The winners were a development team which dropped an idea inspired by nature. “It was a great example of a communication problem that stifled what could have been a great idea,” says Johanna. Among the finalists, were a team which thought that they had solved a problem with a particular function for refrigerators, only to find out that real consumers just didn’t understand it. “They created a new problem instead of solving it,” says Johanna.

Plans for the future

“The Giengen heads of department want to do this award on a regular basis now,” says Johanna. Pawel says, “the plan is for another team to take this over and they will start marketing, with the marketing material we produced, at the end of September/beginning of October. There are actually a lot of posters still up in Giengen, we’re also hoping that the award will expand to other sites,” he continues.
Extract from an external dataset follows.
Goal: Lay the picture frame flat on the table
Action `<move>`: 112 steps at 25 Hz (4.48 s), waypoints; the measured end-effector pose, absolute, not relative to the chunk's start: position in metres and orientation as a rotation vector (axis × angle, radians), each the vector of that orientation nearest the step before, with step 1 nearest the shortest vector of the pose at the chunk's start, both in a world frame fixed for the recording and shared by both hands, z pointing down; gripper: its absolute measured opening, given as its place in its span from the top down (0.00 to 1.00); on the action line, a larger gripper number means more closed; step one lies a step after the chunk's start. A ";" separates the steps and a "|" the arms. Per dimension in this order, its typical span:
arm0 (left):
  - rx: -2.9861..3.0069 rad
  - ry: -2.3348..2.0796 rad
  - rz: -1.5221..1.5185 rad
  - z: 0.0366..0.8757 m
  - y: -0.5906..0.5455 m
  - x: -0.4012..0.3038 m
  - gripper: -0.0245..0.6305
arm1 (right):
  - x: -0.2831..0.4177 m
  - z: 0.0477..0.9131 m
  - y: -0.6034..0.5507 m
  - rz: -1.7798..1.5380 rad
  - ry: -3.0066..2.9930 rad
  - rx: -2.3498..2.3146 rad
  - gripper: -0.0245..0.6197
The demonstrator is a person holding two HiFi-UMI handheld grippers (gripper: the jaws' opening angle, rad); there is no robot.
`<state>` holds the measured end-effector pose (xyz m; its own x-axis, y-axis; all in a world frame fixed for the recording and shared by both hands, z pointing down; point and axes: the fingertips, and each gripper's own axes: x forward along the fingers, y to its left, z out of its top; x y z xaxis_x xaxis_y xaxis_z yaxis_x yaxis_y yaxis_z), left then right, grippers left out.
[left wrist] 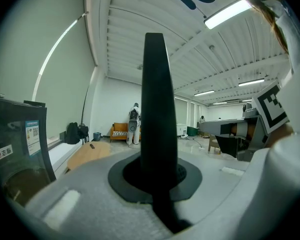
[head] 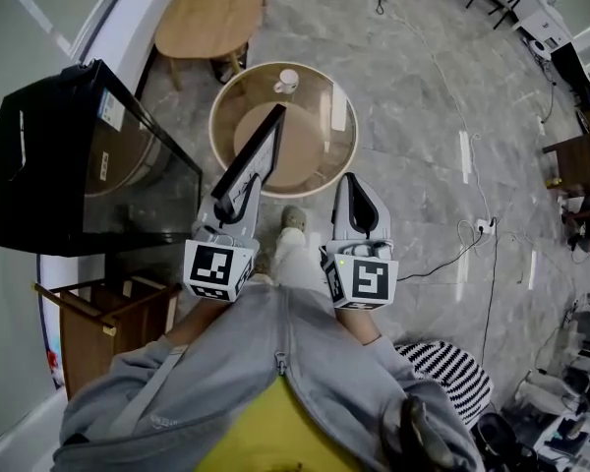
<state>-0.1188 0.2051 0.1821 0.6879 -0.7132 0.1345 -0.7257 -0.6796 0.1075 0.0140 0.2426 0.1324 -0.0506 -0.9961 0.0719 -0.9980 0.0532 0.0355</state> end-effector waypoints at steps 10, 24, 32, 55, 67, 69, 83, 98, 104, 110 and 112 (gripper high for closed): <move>2.734 -1.192 0.117 0.185 0.124 -0.083 0.95 | 0.050 0.145 0.149 0.035 -2.268 2.052 0.96; 2.689 -1.258 0.144 0.181 0.008 0.010 0.95 | 0.136 0.154 0.017 0.112 -2.362 1.919 0.96; 2.665 -1.246 0.128 0.178 -0.044 0.024 0.95 | 0.137 0.164 -0.034 0.186 -2.414 1.826 0.96; 2.591 -1.033 0.272 0.381 -0.123 0.014 0.95 | 0.108 0.343 -0.113 0.319 -2.352 1.737 0.96; 2.472 -0.964 0.298 0.502 -0.119 0.016 0.95 | 0.109 0.470 -0.115 0.426 -2.379 1.584 0.96; 2.475 -0.940 0.294 0.513 -0.119 0.020 0.95 | 0.108 0.489 -0.115 0.490 -2.394 1.544 0.92; 2.441 -0.467 0.205 0.541 -0.087 0.040 0.95 | 0.094 0.551 -0.096 0.856 -2.510 1.200 0.76; 2.447 -0.164 0.256 0.551 -0.061 0.047 0.93 | 0.097 0.555 -0.059 0.920 -2.584 1.205 0.85; 2.390 -0.251 0.283 0.567 -0.061 0.047 0.79 | 0.110 0.566 -0.052 0.985 -2.517 1.345 0.85; 2.299 -0.421 0.308 0.587 -0.077 0.043 0.66 | 0.145 0.582 -0.056 1.060 -2.417 1.495 0.85; 2.278 -0.470 0.316 0.592 -0.082 0.043 0.66 | 0.157 0.589 -0.057 1.066 -2.382 1.516 0.85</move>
<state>0.0431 -0.0823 0.5919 0.9011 -0.2343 0.3649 -0.4263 -0.6324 0.6468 0.1571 -0.0572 0.5893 -0.4899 -0.7462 0.4508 -0.8333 0.2489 -0.4935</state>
Find out more about how BSH is making steps to foster further innovation here.

  • Niels Liengaard 03/26/2018

    It is a good thing to be open to failure. In order to strengthen Innovation in BSH, I believe, however, that one of the biggest issues is that there is no formulated and ambitious "need" map to inspire the developers. Ideas are most frequently found if there is a challenge. Such a public map could also be a management tool to guide the mindset in a strategic direction. As is, ideas are mostly generated by ad-hoc problems in projects or by bright individuals with a creative mind - both may be very good, but have little to do with strategy. One suggestion could be to let all teams to come up with a list of fantastic things that would make their module items perfect. Then make the lists easily accessible for all and evaluate them (and the hopefully incoming ideas) on a regular basis.